In light of the above, it will likely become much more difficult to wind-up offshore-incorporated companies listed in Hong Kong (which constitute a majority of listed companies in Hong Kong). It is very common for those listed companies to have intermediary offshore holding structures which ultimately own and control Mainland operating subsidiaries. Post-Huiyuan Juice, it could be challenging to establish that a Hong Kong winding-up order would benefit the petitioner given the general unwillingness of courts in offshore jurisdictions (eg, the Cayman Islands, Bermuda and the BVI) and the Mainland to recognise Hong Kong liquidators.

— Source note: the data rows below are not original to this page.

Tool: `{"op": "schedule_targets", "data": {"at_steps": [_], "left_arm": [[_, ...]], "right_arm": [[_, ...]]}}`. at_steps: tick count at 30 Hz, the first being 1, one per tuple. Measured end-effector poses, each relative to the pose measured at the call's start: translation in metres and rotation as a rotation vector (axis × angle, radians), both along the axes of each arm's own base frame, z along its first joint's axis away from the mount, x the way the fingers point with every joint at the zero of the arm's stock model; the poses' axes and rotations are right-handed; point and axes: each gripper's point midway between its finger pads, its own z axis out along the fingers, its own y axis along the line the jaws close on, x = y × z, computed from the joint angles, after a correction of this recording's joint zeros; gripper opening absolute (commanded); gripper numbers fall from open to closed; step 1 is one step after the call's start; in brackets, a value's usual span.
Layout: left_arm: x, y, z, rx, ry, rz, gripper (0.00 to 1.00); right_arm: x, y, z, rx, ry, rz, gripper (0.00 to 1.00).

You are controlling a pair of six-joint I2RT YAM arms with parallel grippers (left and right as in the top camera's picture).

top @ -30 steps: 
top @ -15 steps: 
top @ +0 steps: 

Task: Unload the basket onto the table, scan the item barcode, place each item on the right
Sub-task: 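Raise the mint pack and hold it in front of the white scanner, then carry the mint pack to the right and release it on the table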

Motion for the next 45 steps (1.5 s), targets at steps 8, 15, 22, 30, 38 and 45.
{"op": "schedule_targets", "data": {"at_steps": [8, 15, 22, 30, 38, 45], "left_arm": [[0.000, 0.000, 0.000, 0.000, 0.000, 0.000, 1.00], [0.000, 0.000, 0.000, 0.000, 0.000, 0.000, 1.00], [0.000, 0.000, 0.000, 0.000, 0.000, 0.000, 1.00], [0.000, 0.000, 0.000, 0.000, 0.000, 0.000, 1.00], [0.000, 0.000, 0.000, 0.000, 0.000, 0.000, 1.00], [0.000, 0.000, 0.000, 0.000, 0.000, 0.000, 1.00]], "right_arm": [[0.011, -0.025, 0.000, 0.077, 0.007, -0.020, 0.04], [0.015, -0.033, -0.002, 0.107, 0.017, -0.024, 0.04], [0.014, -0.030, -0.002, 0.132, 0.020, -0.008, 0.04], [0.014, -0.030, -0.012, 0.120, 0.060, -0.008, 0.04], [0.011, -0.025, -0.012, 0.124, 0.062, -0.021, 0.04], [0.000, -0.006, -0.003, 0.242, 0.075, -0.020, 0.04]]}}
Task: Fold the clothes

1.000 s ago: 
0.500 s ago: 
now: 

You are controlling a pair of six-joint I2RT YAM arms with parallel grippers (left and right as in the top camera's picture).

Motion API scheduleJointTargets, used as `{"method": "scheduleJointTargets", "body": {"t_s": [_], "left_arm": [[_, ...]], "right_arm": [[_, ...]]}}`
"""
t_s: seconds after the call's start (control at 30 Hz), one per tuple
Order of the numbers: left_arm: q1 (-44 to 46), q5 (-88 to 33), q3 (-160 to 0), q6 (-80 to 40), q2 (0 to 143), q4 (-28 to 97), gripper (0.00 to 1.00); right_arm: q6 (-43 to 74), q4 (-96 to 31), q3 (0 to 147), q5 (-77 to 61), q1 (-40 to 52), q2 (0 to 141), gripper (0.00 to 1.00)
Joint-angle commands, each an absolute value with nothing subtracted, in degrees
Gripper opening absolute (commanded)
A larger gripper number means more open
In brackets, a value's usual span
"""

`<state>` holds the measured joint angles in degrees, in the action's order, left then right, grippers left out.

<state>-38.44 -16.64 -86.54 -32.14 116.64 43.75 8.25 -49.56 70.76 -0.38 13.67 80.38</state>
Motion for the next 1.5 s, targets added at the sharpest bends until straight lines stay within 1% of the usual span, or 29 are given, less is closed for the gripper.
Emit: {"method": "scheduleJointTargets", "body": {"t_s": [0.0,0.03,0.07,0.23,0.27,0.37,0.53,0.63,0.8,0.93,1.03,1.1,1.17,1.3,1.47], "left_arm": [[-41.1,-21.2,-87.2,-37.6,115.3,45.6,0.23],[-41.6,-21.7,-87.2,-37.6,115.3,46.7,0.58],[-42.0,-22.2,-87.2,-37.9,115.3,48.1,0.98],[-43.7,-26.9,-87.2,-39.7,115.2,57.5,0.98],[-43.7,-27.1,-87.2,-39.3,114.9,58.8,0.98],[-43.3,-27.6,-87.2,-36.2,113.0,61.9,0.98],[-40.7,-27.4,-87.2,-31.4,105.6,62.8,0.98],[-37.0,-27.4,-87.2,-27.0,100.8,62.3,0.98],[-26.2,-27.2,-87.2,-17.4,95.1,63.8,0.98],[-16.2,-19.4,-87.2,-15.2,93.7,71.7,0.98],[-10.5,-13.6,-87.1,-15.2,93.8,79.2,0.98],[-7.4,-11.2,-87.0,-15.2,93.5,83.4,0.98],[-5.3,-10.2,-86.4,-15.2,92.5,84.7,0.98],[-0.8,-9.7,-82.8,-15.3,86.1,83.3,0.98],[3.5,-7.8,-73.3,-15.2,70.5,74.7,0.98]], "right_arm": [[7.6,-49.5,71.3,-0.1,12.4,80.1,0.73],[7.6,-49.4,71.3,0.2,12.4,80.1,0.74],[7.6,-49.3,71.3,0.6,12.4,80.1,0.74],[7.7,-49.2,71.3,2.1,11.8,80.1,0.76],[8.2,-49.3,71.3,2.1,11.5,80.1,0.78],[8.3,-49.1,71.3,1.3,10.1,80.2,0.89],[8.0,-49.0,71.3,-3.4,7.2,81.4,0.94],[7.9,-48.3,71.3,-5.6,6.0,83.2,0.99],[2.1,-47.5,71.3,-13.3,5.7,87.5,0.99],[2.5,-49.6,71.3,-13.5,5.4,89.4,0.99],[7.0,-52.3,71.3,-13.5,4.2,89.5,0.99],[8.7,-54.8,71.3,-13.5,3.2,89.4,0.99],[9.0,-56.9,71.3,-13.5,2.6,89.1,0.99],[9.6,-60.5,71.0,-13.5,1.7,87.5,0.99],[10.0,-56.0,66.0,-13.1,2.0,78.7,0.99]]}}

An alternative option is to take steps to wind-up the company in its place of incorporation. However, that too could lead to practical challenges if the assets of the listed company are ultimately located in the Mainland. Under Article 5 of the PRC Bankruptcy law, the PRC court would only recognise orders for appointment of liquidators given by courts in other jurisdictions based on treaties or reciprocity. In the recent cases of CEFC Shanghai International Group Limited (in Liquidation in the Mainland of the People's Republic of China) [2020] HKCFI 167 and Shenzhen Everich Supply Chain Co, Ltd (in Liquidation in the Mainland of the People's Republic of China) [2020] HKCFI 965, the Hong Kong court granted recognition to administrators of PRC companies appointed by PRC Courts. This opens the door to PRC courts recognising liquidators appointed by Hong Kong court in the future. We are watching this with interest.